Проклятая молотилка,
Загрустила моя милка!
Прощай, гуляй, я уеду,
Не увидишь мого следу…
— Стой! — воскликнул возбужденно Барин. — Я петь буду.
Ефрем замолчал, а Барин затянул:
Мой милашка хорош,
Был на писаря похож.
Он не пишет, не марает,
На гармонике играет!
Не пиши ты, милка, письма,
Разошлися мои мысли!..
Барин пел, и на глазах у него наворачивались слезы.

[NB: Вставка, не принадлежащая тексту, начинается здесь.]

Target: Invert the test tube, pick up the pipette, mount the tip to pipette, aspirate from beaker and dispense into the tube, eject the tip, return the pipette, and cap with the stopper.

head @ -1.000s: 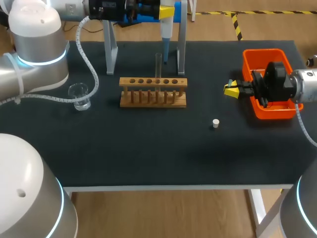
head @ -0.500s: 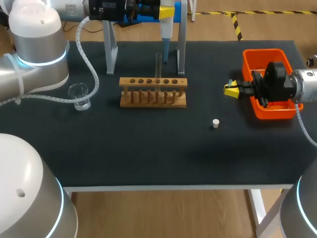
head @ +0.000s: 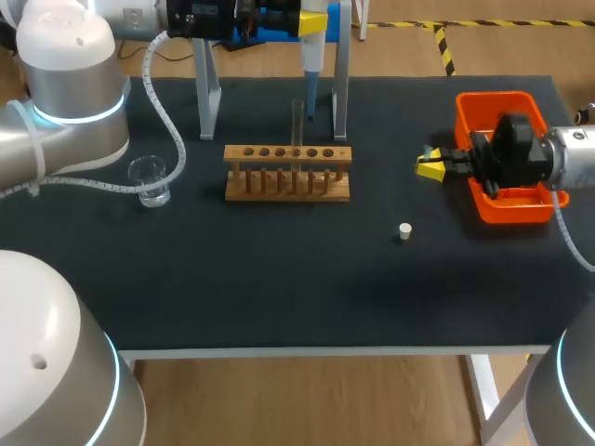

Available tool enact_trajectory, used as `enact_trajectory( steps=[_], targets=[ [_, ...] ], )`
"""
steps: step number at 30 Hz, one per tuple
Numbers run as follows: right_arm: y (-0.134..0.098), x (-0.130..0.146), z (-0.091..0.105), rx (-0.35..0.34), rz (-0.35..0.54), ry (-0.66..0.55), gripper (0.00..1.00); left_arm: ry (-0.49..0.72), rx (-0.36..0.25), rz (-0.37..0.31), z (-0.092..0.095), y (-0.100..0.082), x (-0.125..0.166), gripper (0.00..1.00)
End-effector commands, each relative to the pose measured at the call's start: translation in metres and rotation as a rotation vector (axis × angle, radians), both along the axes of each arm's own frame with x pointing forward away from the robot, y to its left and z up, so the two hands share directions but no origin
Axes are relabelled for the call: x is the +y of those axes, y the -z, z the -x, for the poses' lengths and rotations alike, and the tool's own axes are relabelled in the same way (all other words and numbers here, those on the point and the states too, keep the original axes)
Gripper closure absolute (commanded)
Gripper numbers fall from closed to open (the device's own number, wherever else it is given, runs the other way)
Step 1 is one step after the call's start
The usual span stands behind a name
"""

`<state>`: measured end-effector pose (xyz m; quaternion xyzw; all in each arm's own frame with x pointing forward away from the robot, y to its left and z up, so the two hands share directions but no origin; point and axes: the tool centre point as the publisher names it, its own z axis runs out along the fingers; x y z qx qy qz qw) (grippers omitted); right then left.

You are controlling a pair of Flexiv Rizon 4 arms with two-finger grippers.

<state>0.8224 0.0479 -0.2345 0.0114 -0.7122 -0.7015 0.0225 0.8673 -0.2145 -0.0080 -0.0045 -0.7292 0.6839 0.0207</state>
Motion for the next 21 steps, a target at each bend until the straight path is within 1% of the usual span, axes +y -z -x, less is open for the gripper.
enact_trajectory(
  steps=[1,3,5,12,13,21],
  targets=[
    [-0.007,0.024,-0.011,0.034,0.021,-0.021,1.0,0.001,-0.001,0.002,0.0,0.0,0.0,1.0],
    [-0.011,0.034,-0.013,0.067,0.019,-0.038,1.0,0.001,-0.001,0.002,0.0,0.0,0.0,1.0],
    [-0.014,0.044,-0.015,0.078,0.024,-0.046,1.0,0.001,-0.001,0.002,0.0,0.0,0.0,1.0],
    [-0.025,0.07,-0.016,0.091,0.024,-0.075,1.0,0.001,-0.001,0.002,0.0,0.0,0.0,1.0],
    [-0.025,0.074,-0.015,0.102,0.02,-0.081,1.0,0.001,-0.001,0.002,0.0,0.0,0.0,1.0],
    [-0.024,0.103,-0.014,0.116,0.01,-0.111,1.0,0.001,-0.001,0.002,0.0,0.0,0.0,1.0]
  ],
)
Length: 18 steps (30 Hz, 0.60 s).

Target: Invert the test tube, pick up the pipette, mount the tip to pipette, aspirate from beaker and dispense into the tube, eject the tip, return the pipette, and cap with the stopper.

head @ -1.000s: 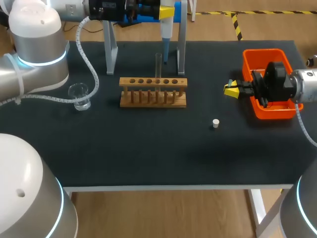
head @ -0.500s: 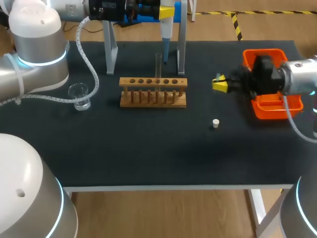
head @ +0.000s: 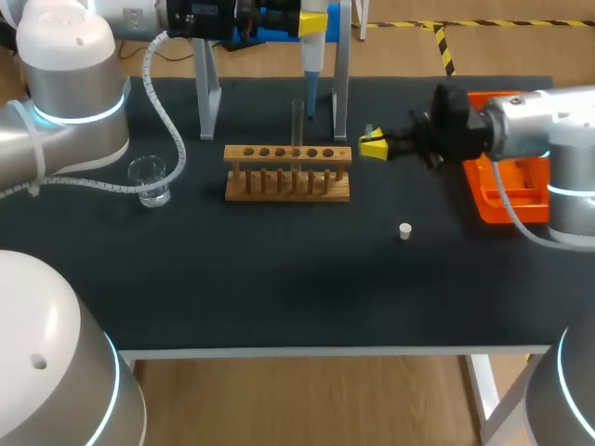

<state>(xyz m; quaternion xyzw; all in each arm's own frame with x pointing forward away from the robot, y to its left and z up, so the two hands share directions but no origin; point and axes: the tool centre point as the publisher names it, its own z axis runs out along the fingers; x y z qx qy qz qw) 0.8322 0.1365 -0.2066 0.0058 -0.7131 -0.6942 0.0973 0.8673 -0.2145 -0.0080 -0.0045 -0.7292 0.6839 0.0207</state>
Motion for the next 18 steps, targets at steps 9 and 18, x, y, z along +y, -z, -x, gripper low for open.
enact_trajectory(
  steps=[9,18],
  targets=[
    [0.01,0.039,-0.004,0.011,0.005,-0.045,1.0,0.001,-0.001,0.002,0.0,0.0,0.0,1.0],
    [0.011,0.057,-0.006,-0.06,0.05,-0.051,1.0,0.001,-0.001,0.002,0.0,0.0,0.0,1.0]
  ],
)
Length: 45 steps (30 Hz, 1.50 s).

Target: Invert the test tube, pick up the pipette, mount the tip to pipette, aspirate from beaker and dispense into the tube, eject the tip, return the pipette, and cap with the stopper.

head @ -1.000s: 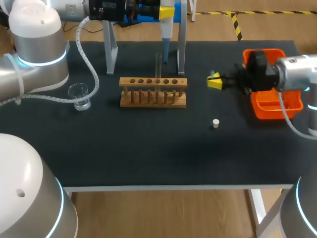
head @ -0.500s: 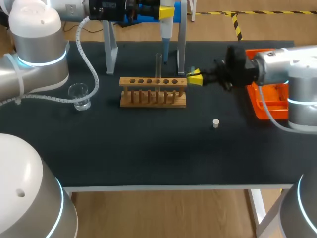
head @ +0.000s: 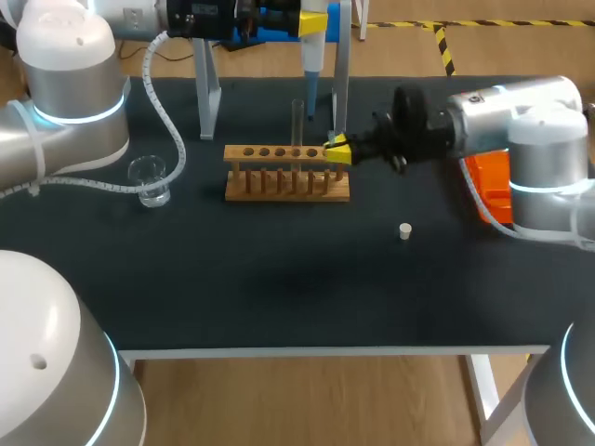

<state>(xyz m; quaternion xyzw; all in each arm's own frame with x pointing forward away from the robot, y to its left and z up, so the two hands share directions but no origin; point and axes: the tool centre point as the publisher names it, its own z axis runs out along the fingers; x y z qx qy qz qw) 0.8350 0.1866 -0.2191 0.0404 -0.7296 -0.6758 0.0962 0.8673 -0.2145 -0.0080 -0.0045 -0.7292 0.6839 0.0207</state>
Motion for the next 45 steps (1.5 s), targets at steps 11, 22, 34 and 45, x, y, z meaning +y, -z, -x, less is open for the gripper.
enact_trajectory(
  steps=[11,22,34,45],
  targets=[
    [0.001,0.014,-0.015,-0.075,-0.009,0.017,1.0,0.001,-0.001,0.002,0.0,0.0,0.0,1.0],
    [0.005,0.021,-0.022,-0.079,-0.01,0.026,1.0,0.001,-0.001,0.002,0.0,0.0,0.0,1.0],
    [-0.006,0.026,-0.026,-0.084,-0.023,0.026,1.0,0.001,-0.001,0.002,0.0,0.0,0.0,1.0],
    [-0.011,0.027,-0.028,-0.081,-0.03,0.027,1.0,0.001,-0.001,0.002,0.0,0.0,0.0,1.0]
  ],
)
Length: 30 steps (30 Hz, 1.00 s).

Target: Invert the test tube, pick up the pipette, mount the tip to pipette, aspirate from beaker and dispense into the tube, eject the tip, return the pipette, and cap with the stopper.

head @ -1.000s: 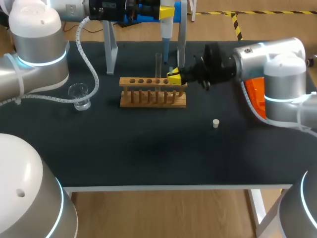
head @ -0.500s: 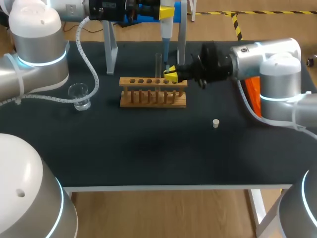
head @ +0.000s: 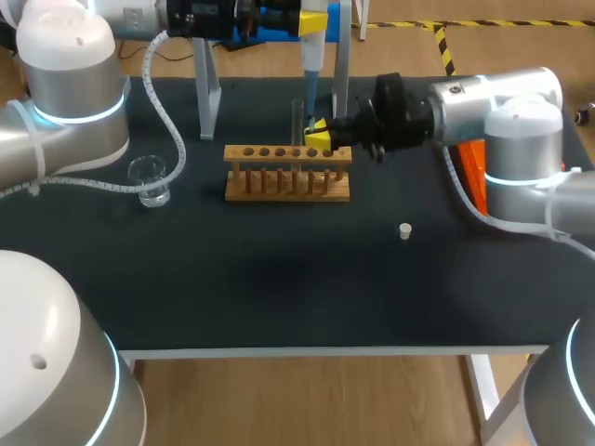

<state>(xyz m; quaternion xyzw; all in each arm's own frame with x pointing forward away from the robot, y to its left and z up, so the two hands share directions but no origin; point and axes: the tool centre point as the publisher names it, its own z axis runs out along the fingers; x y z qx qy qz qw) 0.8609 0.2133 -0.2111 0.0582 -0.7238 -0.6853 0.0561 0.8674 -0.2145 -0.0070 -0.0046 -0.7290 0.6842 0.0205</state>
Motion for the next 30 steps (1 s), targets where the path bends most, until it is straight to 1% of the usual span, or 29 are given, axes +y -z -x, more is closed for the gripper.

— Довольно, будет! — Он глухо зарыдал.
Парень отложил тальянку и спросил:
— Что ты?
— Ничего, вспомнил!.. Эх! Любил я эти песни! Сядешь, бывало, вечером на краю усадьбы. У ног твоих дорога винтом. Справа — деревня. Небо звездное, и кругом — тихо-тихо. Только из деревни плывут звуки. Пиликает на тальянке Митька — сын старосты, а Саша — дочь Прохора, прикладчица на всю деревню, — подпевает. Слушаешь, слушаешь, и на душе так хорошо, так покойно. Век бы слушал эту тальянку и Сашу… А хорошо, брат Ефрем, на деревне?!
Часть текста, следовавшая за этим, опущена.